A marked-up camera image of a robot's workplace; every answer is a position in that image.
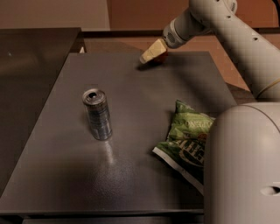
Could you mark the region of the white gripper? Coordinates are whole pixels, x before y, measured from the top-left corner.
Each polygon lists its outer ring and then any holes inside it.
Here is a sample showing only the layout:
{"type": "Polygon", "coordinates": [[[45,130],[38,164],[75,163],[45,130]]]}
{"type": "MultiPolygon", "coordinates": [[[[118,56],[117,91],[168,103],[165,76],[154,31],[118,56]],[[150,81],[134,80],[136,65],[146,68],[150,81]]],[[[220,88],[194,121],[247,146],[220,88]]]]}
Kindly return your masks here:
{"type": "Polygon", "coordinates": [[[196,36],[206,34],[210,29],[204,26],[187,8],[174,18],[163,30],[163,38],[157,39],[141,56],[142,64],[151,62],[160,54],[167,52],[167,46],[177,49],[196,36]]]}

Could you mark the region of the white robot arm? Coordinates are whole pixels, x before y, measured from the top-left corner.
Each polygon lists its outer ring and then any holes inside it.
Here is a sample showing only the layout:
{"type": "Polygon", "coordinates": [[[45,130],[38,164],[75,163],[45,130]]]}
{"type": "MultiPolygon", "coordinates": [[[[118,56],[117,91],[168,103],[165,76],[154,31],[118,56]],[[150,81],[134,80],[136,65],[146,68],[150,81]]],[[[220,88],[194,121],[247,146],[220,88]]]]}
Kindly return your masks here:
{"type": "Polygon", "coordinates": [[[164,44],[140,60],[213,31],[255,102],[223,112],[207,137],[204,223],[280,224],[280,50],[242,22],[236,8],[235,0],[189,0],[164,28],[164,44]]]}

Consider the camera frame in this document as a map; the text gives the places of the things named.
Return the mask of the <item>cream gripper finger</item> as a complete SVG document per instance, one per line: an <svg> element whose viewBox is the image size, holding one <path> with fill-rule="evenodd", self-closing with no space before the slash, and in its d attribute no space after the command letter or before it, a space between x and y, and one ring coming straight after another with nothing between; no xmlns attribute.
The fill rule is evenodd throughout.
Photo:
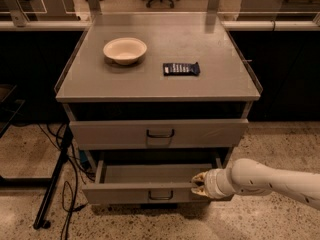
<svg viewBox="0 0 320 240"><path fill-rule="evenodd" d="M193 187L191 189L191 192L193 194L196 194L196 195L199 195L199 196L204 196L204 197L207 197L208 194L206 193L205 191L205 188L203 186L200 186L200 187Z"/></svg>
<svg viewBox="0 0 320 240"><path fill-rule="evenodd" d="M205 181L205 177L206 177L206 172L201 172L197 175L195 175L192 179L191 182L194 184L203 184Z"/></svg>

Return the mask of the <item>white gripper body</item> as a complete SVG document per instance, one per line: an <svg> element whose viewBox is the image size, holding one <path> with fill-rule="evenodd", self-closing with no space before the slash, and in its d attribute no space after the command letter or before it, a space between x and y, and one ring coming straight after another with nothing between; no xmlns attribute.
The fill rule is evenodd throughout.
<svg viewBox="0 0 320 240"><path fill-rule="evenodd" d="M204 176L204 193L213 199L222 199L235 193L227 169L212 169Z"/></svg>

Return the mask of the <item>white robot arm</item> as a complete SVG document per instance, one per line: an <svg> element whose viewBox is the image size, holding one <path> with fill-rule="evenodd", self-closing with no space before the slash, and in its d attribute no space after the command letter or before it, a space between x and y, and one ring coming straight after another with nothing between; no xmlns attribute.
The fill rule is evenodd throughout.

* * * * *

> **Work to complete**
The answer is each line in which the word "pixels" occurs, copied from the material above.

> **Your solution**
Could you mark the region of the white gripper? Coordinates are whole pixels, x before y, measured from the top-left corner.
Could you mark the region of the white robot arm? Coordinates are whole pixels, x before y, measured from the top-left corner.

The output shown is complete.